Longitudinal study of urinary hydroxy-pyridinium cross-links and growth in healthy infants: higher values with breastfeeding and after daytime sleep.

Urinary pyridinoline and deoxypyridinoline crosslinks (crosslink) are excreted when bone is resorbed. The aims of this study in healthy infants were to determine whether crosslinks a) could predict growth velocity, b) are variable due to circadian rhythm, and c) differ in infants who were either breast-fed or formula-fed. In 78 healthy infants (48 male; 30 female) urine samples were collected and anthropometric measurements were taken at 2, 3, 4, 5, 6, 8, 10 and 12 months of age. In addition, a total of 25 samples were collected during the day (0700-2000) in 5 of the infants to determine circadian rhythm of crosslink excretion. Crosslink excretion decreased (p < 0.001) with age between 2 and 12 months.

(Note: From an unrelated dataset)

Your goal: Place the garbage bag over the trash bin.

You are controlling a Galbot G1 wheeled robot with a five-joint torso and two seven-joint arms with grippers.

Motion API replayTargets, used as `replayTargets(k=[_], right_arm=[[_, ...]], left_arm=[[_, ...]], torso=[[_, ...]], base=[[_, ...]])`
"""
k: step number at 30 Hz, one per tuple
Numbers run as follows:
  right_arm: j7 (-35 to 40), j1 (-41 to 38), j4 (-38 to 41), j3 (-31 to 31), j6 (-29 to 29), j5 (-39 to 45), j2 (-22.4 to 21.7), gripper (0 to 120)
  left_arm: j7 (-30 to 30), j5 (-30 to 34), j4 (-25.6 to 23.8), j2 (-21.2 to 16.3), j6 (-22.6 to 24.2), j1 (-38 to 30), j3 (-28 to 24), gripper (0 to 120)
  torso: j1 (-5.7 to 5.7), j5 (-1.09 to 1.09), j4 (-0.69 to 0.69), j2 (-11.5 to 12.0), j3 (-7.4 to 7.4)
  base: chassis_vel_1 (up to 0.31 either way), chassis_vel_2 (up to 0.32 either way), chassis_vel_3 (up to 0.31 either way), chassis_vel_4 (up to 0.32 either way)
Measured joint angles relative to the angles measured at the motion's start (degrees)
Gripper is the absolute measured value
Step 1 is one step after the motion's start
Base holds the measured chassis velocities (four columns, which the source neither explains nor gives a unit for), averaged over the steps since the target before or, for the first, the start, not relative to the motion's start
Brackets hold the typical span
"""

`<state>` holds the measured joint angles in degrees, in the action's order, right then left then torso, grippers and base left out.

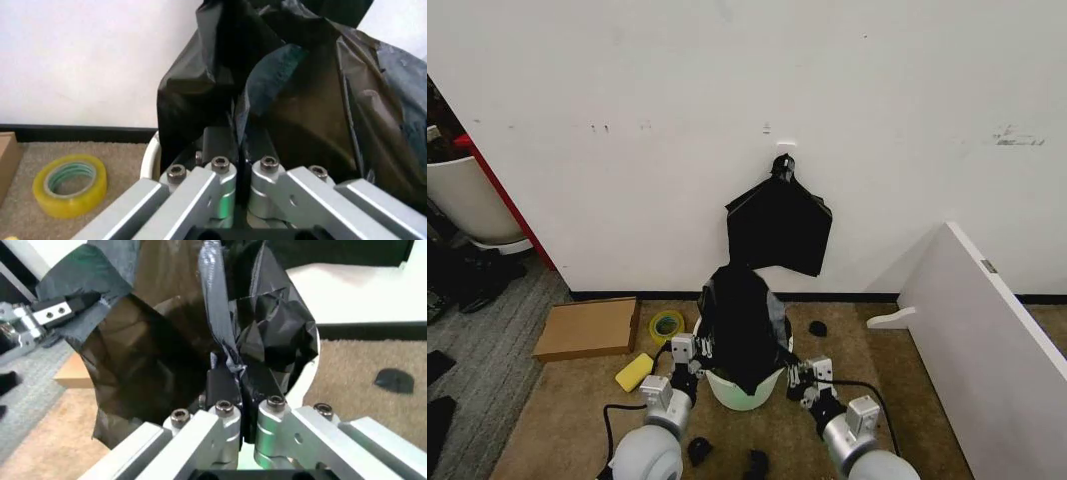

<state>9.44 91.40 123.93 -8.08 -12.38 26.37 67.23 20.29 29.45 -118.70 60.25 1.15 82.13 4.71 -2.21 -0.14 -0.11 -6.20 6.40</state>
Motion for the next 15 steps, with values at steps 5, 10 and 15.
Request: replayTargets(k=[5, 10, 15], right_arm=[[1.37, -2.72, -2.0, -0.69, -0.88, 1.53, 0.75, 0], [5.02, -4.8, -5.23, -1.4, -2.29, 3.03, 1.61, 0], [9.92, -4.17, -5.52, -1.44, -6.52, 3.48, 1.85, 0]], left_arm=[[0.02, -0.05, 1.27, 0.49, 0.01, -1.0, 0.06, 0], [0.75, 0.23, 3.54, 1.46, 0.44, -2.34, -0.2, 0], [1.25, 0.44, 3.37, 0.83, 0.85, -1.39, 0.04, 0]], torso=[[0.0, 0.0, 0.01, 0.0, 0.0], [-0.01, 0.0, 0.0, 0.0, 0.01], [-0.01, 0.0, 0.0, 0.0, 0.01]], base=[[0.0, 0.0, 0.0, 0.0], [0.0, 0.0, 0.0, 0.0], [0.0, 0.0, 0.0, 0.0]])
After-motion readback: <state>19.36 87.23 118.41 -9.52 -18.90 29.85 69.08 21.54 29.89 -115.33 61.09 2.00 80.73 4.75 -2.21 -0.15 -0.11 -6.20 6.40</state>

Pyridinoline excretion showed a significant, but weak correlation (r ≥ 0.21; p < 0.05) with linear growth velocity and weight velocity in the subsequent month until 6 months of age, and no correlation thereafter. Infants studied for circadian rhythm showed a 63% greater (p < 0.05) rate of pyridinoline excretion after a nap as compared to the 13-hour mean value. In a subset of infants whose energy intake was exclusively from breast milk (BF, n = 23) or formula (FF, n = 10), crosslink excretion was greater in BF infants at 3 months of age (p 0.05). The correlations between crosslink excretion and growth parameters indicate that crosslinks may be useful as a marker of growth in infant populations. However sources of variation in crosslink excretion, such as circadian rhythm and diet may limit their utility to predict growth in an individual infant. These factors should be considered in future studies examining markers of bone turnover in infants.